Physical Computing Week 4 - Touch Sensors and Final Project Proposal
Updated: Nov 29, 2020
Lab videos will be added soon.
Final Project Proposal (in more detail than slides):
Predictably I want to create a noise making device for my final project. So I have decided to make a synthesizer. Native capabilities of the Arduino are very limited for making sound beyond an irritating square wave... I get more interesting timbres from my induction hob. However, I have discovered several libraries for adding more complex synthesis capabilities to the Arduino, most intresting is the Mozzi library.
The output components really just choose themselves: an audio out (ideally I want a 1/4" jack out) and LEDs. In terms of input device there will obviously be plenty of potentiometers (mix of knobs and sliders) but I have also been considering the use of a capacitive touch sensor to create a sort of keyboard with more nuanced interaction than simple buttons, more on that later. Other options include a ribbon controller, something I fell in love with while playing around with an old Moog modular synth, and a joystick to use as an X/Y controller - one with a clicker function could be handy for cycling through potential functions of the controller (with LED feedback to know which option was currently selected)
Side note: as I have access to an Arduino Nano in additon to the Leonardo I was wondering if I could use both simultaneously with a slight pitch offset (perhaps user controllable) to create a thicker tone.

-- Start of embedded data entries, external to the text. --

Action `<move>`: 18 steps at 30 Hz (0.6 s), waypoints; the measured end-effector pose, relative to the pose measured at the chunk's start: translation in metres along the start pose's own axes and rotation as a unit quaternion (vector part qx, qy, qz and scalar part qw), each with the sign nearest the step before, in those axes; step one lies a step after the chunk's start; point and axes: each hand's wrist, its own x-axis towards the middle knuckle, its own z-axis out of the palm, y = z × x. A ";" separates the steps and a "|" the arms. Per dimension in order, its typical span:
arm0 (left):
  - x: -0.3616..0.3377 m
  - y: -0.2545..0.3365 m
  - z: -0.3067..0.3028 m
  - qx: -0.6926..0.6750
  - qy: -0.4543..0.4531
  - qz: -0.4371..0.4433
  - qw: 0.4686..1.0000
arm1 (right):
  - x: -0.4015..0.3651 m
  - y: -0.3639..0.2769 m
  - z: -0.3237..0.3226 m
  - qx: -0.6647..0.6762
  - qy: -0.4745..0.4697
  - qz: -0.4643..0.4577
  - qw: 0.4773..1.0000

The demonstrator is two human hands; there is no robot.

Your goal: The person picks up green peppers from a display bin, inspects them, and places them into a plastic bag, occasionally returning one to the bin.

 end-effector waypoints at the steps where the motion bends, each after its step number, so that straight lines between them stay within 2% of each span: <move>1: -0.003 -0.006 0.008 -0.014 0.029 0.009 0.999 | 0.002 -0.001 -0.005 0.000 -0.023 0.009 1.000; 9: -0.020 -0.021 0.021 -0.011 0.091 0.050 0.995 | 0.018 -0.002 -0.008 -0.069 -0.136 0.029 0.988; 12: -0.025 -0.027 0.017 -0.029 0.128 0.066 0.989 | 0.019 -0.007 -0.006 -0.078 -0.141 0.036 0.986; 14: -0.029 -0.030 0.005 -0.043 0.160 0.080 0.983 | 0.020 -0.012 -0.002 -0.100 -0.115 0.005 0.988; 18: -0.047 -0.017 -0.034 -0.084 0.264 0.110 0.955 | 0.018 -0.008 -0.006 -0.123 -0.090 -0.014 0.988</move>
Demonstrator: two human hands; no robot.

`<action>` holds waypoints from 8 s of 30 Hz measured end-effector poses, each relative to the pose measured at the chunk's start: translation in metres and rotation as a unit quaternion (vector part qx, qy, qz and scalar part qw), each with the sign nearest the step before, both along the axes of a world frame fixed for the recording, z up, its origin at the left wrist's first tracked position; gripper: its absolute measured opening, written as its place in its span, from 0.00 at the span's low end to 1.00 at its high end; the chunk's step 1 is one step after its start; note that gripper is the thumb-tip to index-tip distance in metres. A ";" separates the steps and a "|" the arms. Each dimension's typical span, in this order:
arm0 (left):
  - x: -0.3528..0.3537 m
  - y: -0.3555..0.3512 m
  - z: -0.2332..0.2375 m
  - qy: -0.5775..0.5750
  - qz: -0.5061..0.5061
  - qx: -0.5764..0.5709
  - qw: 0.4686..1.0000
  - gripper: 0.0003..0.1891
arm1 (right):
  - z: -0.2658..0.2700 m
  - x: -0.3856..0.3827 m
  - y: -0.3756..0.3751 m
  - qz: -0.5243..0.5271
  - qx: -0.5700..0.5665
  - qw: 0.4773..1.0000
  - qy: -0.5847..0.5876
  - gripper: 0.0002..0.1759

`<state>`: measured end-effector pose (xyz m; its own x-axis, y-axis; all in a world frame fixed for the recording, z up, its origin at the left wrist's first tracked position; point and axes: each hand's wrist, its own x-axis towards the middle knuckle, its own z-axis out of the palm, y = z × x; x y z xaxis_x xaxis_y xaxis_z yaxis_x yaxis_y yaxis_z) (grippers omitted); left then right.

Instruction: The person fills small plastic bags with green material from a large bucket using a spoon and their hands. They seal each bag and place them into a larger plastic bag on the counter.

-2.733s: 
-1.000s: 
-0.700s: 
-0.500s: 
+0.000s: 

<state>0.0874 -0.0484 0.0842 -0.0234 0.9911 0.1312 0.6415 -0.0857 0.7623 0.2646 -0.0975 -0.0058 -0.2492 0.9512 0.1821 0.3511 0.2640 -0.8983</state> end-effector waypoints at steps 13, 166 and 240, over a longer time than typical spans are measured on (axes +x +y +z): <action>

A big priorty for me is the ability to use microtonality, but at this point still undecided if I want it to be a drone machine or if it will take touch sensors as input devices. An advantage/opporunity that touch sensors affords is that I can try to address a problem that plagues microtonal music: the question of input device. The vast majority of MIDI/synth input is done via the traditional western keyboard (of varying sizes) but this is only really suitable for a 12TET tuning system. An 11TET tuning system for example changes keyboard layout on a traditional keyboard, as the octave is only divided up into 11 distinct tones.
There already exist some solutions (not many) to this problem, one such example being the Lumatone keyboard, however this is a very expensive solution. It has potentially given me the idea of using a colour coding system to make the user aware of the size of the octaves. With only having one touch sensor avalable (and of limited size) I may be forced to limit myself to TETs of 11 and under to avoid confusion.
I recently vented lockdown frustration on an old electro-acoustic guitar I found while clearing out the loft and from it was able to salvage the pickup and preamp with built in phaser. This got me thinking about trying to combine the practice of circuit bending with this project, even if it is just limited to adding circuitry from old guitars and guitar pedals into the output. The possibility of using an Arduino to send control signals to random bits of repurposed circuitry is quite a tempting prospect however, and is definitely something I will be exploring in the coming weeks.
Following the presentation of my idea to the rest of the class, I have also begun to consider taking a more sound art orientated approach. Inspired by this video, that was shown to another group also planning on making a synthesizer, I have started thinking about unqiue input systems for synthesis that challenge and fundamentally change the nature of performance. I think this 'sonic creature', as its creators describes it, looks very simillar to a spider plant and therefore I am considering if there is another kind of foliage that I can be inspired by. I have also thought about the potential of making a self influencing synth, perhaps using a feedback loop of light, sound and some moderate randomisation to make an organic feedback system.